> **Exercise brief**
Beneath this instruction is a block of data; output from it exactly the lines that run from the one containing "--steps _ --pt" through the one containing "joint angles in", inclusive.

> **Task input**
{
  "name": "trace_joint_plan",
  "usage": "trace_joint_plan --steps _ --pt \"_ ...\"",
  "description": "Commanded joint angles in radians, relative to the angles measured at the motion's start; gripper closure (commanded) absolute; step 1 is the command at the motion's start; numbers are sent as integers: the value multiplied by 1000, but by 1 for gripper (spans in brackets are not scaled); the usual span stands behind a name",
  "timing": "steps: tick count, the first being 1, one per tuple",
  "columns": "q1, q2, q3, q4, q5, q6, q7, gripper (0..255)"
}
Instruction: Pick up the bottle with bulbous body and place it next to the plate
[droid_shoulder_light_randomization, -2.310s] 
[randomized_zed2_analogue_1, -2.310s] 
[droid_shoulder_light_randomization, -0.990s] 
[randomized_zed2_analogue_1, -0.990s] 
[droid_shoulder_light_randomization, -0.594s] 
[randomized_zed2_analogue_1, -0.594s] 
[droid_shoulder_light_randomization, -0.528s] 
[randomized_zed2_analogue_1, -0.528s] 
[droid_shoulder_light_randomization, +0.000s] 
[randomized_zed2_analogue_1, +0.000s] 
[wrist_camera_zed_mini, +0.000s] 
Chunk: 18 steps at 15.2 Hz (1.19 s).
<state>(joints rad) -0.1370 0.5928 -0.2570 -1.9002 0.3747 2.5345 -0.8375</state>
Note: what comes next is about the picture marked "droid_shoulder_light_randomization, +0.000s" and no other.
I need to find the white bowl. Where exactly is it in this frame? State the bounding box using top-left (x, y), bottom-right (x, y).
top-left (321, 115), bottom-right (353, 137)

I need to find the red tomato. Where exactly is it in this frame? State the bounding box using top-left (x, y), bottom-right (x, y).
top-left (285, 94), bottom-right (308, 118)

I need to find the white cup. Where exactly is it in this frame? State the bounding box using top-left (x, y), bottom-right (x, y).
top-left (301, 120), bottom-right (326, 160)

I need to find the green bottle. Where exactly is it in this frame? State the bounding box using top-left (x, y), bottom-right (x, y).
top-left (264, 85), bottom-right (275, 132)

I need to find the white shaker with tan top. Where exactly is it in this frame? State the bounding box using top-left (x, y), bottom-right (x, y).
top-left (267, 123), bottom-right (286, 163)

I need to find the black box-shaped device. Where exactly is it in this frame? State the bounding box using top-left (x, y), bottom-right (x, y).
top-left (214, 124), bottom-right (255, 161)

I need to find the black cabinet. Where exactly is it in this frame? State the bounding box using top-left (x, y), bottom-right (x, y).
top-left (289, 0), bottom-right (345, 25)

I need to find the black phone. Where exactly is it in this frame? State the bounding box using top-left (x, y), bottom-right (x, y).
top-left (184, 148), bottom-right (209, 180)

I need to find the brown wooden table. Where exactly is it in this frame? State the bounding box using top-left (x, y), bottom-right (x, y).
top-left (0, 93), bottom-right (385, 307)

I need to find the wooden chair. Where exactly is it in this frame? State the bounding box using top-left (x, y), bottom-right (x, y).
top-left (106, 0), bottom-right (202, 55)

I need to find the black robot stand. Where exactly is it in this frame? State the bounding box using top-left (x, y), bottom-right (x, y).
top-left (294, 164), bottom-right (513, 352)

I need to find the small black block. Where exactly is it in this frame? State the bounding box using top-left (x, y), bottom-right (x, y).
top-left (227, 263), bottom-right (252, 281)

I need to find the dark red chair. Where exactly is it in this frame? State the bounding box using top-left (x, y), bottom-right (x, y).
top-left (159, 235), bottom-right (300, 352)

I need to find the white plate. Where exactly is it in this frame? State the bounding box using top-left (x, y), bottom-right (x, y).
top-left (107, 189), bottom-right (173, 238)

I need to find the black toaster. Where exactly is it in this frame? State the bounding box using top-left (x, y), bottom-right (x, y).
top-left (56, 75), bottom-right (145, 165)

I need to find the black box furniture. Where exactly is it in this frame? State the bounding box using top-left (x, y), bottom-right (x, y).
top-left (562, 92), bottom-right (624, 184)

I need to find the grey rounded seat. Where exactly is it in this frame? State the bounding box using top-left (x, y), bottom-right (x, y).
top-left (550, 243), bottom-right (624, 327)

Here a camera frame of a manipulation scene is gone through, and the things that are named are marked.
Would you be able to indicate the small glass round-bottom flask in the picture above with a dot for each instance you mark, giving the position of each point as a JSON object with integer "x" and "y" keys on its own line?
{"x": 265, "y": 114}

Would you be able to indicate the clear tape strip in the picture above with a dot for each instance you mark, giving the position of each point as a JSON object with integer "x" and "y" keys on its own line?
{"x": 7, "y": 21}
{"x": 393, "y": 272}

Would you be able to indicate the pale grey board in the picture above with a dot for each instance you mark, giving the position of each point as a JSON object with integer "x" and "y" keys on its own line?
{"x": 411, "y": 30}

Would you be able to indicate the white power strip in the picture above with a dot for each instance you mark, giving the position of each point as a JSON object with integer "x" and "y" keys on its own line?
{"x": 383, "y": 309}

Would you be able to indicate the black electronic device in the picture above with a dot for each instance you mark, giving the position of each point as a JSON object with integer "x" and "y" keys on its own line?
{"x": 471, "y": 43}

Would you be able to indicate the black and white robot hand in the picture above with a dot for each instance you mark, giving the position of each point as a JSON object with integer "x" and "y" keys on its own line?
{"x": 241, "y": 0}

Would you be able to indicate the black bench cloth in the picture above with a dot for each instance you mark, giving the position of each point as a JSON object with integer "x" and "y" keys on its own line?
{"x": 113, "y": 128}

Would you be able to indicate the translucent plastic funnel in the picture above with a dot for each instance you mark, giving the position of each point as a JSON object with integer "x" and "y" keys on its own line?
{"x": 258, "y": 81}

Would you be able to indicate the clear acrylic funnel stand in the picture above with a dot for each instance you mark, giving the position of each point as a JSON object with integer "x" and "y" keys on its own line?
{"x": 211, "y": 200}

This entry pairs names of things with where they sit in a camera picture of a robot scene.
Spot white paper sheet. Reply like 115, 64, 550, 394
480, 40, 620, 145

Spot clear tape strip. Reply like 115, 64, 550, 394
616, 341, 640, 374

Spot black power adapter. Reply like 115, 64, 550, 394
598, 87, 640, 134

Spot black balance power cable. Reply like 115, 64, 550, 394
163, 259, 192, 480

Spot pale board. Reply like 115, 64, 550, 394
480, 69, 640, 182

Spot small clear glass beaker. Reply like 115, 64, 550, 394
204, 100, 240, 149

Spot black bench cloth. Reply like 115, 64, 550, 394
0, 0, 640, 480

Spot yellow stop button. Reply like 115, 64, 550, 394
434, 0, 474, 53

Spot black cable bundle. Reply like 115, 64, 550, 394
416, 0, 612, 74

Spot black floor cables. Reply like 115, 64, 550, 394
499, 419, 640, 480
--
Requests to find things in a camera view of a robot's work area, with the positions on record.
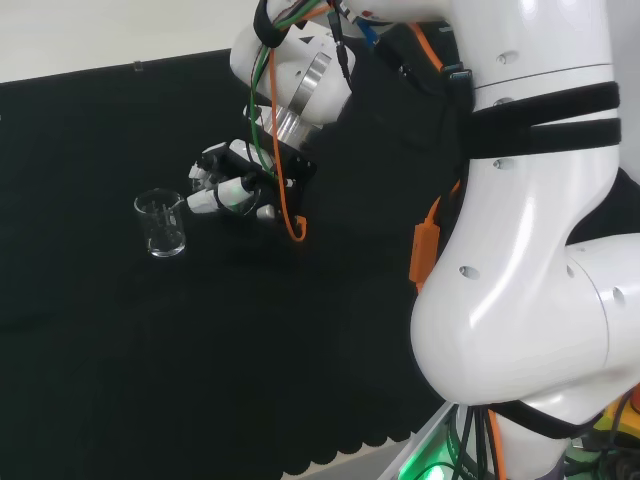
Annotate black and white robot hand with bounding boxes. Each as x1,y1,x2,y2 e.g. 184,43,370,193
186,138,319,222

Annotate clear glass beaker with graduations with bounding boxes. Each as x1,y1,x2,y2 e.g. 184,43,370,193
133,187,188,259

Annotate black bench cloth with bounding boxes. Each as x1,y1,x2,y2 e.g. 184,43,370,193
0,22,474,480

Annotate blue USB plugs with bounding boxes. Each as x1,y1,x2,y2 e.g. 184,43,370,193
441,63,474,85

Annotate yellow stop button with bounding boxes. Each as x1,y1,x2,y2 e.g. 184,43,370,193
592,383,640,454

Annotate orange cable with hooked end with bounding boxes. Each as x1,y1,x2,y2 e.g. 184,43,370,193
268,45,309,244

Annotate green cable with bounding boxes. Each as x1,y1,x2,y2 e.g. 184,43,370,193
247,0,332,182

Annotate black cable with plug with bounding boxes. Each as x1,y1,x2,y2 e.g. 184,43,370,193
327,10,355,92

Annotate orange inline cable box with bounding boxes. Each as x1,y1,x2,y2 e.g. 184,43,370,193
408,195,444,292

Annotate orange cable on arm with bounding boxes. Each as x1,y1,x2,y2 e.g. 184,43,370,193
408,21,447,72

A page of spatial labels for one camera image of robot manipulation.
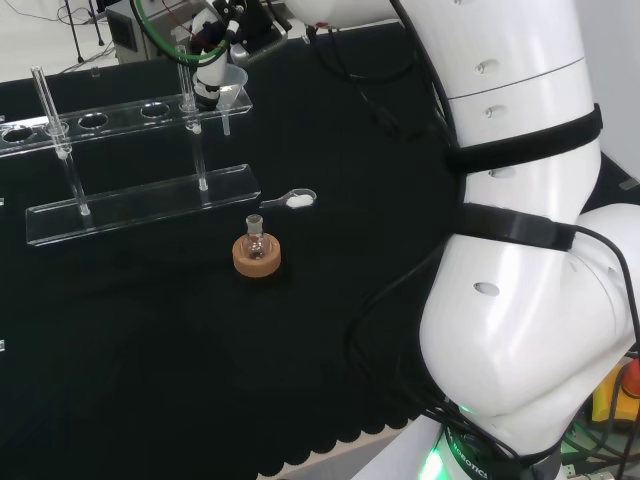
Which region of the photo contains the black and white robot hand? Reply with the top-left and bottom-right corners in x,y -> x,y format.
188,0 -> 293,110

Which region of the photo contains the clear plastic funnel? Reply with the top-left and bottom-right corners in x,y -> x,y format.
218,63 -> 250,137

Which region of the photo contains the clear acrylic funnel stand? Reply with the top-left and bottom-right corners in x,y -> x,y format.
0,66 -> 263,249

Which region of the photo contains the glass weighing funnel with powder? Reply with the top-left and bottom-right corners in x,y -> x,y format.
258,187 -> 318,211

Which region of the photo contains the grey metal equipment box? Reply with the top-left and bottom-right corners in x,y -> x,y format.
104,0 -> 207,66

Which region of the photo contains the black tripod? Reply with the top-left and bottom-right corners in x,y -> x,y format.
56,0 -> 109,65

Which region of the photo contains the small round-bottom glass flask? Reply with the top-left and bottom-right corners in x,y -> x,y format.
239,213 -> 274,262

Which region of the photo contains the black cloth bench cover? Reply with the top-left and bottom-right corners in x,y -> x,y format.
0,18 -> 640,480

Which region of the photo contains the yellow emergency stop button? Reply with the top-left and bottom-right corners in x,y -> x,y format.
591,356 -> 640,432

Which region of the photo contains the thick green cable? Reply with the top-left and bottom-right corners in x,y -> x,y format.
---
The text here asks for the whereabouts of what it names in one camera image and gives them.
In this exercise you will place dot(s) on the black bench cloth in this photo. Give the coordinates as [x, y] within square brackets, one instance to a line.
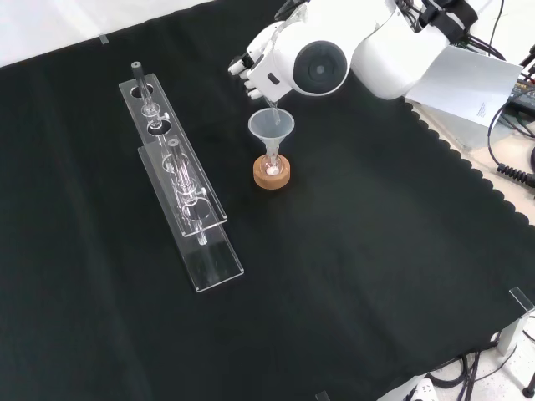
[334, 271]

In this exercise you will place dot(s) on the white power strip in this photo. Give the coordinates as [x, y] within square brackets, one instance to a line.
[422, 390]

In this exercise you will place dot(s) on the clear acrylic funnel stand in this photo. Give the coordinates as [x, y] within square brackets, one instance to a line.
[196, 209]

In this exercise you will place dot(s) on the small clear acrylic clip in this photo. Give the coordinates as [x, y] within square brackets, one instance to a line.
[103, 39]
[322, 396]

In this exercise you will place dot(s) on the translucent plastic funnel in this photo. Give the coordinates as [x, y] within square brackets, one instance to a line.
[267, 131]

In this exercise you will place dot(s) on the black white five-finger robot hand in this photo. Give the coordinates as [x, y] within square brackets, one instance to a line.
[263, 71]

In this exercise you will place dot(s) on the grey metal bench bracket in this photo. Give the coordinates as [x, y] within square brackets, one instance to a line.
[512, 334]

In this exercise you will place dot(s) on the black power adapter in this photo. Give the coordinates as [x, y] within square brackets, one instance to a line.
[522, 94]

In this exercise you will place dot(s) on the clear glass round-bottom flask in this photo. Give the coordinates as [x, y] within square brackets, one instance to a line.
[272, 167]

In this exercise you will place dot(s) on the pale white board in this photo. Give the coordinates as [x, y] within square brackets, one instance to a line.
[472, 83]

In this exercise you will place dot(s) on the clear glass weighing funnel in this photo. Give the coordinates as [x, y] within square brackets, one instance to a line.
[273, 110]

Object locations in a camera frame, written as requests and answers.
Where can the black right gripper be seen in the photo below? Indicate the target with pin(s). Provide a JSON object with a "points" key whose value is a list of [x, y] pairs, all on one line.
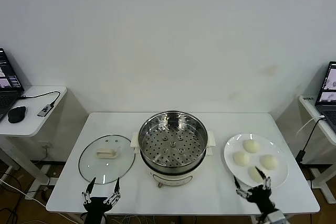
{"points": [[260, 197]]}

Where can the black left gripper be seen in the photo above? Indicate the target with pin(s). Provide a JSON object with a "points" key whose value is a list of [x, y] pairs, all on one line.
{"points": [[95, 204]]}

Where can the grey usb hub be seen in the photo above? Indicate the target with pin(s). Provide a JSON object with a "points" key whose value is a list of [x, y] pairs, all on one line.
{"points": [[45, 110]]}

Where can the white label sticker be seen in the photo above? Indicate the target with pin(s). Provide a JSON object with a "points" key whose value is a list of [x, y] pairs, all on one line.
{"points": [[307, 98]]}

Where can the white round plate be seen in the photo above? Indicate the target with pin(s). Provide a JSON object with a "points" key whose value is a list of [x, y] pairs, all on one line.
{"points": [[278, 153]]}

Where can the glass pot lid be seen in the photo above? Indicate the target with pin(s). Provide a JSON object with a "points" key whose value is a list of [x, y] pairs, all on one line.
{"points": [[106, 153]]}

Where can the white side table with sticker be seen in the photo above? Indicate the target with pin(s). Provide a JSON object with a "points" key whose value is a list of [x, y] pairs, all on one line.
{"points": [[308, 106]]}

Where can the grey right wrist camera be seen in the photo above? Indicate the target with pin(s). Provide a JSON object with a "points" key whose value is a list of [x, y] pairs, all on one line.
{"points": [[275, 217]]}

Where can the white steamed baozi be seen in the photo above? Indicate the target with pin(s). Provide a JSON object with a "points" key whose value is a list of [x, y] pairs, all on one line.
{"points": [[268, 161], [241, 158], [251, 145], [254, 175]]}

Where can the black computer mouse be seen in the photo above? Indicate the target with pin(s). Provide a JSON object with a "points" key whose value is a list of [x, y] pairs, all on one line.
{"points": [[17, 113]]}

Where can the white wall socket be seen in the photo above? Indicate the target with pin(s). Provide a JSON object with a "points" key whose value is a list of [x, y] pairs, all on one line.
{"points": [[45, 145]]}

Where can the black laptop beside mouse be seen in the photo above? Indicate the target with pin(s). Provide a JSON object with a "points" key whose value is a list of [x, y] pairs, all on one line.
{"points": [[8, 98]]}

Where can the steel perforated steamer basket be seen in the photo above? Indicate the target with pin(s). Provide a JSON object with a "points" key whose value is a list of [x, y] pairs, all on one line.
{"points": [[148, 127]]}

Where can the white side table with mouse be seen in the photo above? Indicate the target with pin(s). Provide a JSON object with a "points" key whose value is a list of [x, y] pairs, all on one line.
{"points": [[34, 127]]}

> **Problem solution**
  "usage": "trace_joint_plan --steps _ --pt \"_ ...\"",
  "description": "Commanded joint angles in radians, relative to the angles measured at the motion's start; gripper closure (commanded) absolute; step 1 is the command at the motion's start; numbers are sent as integers: the value multiplied by 1000, but by 1 for gripper (spans in brackets are not scaled); the usual span stands behind a name",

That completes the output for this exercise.